» **DATA SHOWN**
————

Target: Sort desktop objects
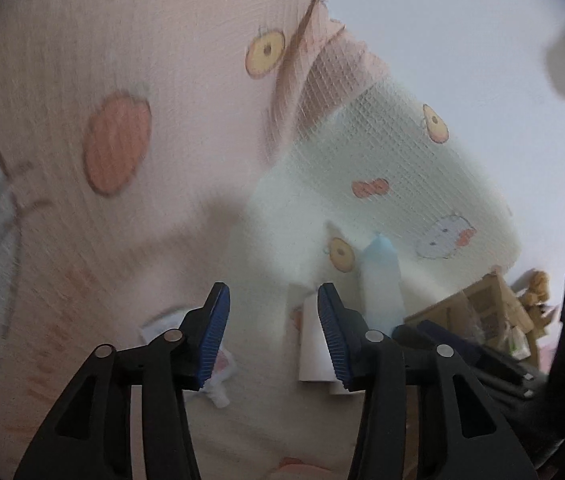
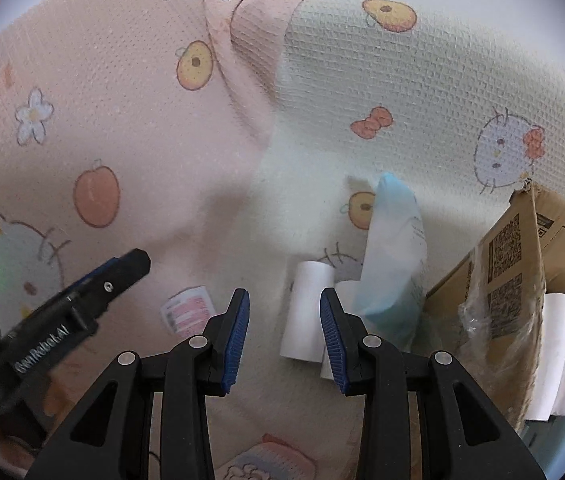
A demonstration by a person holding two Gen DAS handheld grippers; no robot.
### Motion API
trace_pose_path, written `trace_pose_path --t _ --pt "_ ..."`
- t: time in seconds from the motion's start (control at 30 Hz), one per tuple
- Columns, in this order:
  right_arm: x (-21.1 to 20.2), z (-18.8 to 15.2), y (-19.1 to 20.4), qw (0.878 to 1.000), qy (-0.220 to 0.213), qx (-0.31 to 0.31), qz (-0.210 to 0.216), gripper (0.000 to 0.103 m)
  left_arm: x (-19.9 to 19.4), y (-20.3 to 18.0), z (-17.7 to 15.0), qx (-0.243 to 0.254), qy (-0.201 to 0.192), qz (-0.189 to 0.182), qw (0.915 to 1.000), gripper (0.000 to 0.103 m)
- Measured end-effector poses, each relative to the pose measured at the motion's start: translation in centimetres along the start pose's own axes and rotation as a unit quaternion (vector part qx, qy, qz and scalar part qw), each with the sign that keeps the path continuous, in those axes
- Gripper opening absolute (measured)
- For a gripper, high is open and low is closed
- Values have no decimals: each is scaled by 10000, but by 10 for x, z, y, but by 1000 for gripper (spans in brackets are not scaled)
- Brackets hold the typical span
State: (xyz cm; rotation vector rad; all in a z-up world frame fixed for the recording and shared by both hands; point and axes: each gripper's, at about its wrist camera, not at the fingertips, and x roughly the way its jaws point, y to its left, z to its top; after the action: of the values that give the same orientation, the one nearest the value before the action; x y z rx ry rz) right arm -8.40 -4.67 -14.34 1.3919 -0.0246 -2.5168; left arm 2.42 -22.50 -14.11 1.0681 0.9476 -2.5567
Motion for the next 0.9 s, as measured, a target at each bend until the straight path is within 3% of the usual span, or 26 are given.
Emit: trace_pose_path --t 0.1,0.23,0.37,0.6,0.77,0.9 --pt "7 -7 9 9998 -1 -164 -107 33 16 10 -4 -326 302 -341 9984 50" --pt "24 -20 16 9995 -9 -181 -255 33 32 20 -10 -669 508 -486 9953 50" --pt "44 -30 12 9992 303 -92 -259 33 42 20 -16 -588 688 -439 9949 50" --pt "55 -38 5 9987 347 15 -370 33 66 15 -19 -792 1125 -1024 9852 50" --pt "72 -45 -6 9971 683 142 -315 33 81 12 -23 -806 1231 -988 9842 50" --pt "82 -51 -19 9946 883 452 -300 33 96 6 -26 -855 1403 -1166 9795 50"
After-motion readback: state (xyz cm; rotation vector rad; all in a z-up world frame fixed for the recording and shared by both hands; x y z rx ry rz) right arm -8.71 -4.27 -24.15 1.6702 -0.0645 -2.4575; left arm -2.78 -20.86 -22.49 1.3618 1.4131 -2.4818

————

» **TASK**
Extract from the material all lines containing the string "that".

» **TASK ANSWER**
- Measured end-effector poses, each relative to the pose measured at the motion's start: translation in centimetres along the start pose's own axes and rotation as a unit quaternion (vector part qx, qy, qz and scalar part qw), each with the sign that keeps the path continuous, in those axes
State: (xyz cm; rotation vector rad; all in a z-up world frame fixed for the recording and shared by both hands; point and axes: each gripper's, at about its wrist camera, not at the fingertips, and x roughly the way its jaws point, y to its left, z to its top; after the action: of the values that give the same orientation, the one nearest the value before the action; x y z rx ry rz) right arm -8.40 -4.67 -14.34 1.3919 -0.0246 -2.5168; left arm 2.42 -22.50 -14.11 1.0681 0.9476 -2.5567

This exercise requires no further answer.